*BRIEF*
Search the material for the string "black" and reply with how many lines contain it, nothing else.

*DATA SEGMENT*
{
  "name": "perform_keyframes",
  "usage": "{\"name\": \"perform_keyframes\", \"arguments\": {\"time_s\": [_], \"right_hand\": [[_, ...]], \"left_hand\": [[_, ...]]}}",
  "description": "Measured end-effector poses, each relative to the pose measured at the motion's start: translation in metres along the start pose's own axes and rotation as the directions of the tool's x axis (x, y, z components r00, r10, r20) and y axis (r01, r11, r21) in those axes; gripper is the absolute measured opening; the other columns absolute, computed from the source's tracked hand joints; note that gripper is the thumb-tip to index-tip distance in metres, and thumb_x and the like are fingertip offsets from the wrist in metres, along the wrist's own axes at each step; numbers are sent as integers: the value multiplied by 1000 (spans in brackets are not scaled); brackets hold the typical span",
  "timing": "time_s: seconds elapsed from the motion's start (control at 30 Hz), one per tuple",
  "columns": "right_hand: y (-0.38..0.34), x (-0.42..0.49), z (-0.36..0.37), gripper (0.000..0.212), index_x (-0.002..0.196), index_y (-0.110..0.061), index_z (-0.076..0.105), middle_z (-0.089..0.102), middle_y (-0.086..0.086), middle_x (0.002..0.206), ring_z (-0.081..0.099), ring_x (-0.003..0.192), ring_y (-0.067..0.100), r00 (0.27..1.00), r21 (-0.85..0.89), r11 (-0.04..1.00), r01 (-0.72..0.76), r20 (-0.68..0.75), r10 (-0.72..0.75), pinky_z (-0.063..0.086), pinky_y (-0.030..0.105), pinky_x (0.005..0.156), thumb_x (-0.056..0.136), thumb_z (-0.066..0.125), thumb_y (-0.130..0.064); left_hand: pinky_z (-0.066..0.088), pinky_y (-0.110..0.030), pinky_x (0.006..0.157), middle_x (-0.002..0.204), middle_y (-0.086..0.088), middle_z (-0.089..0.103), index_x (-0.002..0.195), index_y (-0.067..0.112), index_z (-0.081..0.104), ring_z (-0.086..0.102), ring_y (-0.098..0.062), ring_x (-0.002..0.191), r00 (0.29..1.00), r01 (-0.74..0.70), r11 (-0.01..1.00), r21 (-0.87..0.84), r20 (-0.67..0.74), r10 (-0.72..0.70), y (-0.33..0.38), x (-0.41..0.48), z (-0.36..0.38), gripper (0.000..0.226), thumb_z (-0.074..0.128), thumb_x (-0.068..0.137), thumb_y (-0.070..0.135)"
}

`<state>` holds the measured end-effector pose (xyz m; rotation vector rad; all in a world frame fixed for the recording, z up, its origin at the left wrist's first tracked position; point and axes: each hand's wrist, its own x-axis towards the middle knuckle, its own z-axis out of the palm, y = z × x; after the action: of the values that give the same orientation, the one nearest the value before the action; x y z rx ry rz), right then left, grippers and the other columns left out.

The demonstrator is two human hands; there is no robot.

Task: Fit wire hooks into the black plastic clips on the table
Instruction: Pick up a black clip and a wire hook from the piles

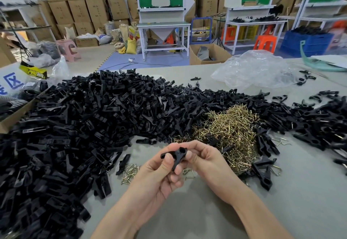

*OUTPUT BELOW*
2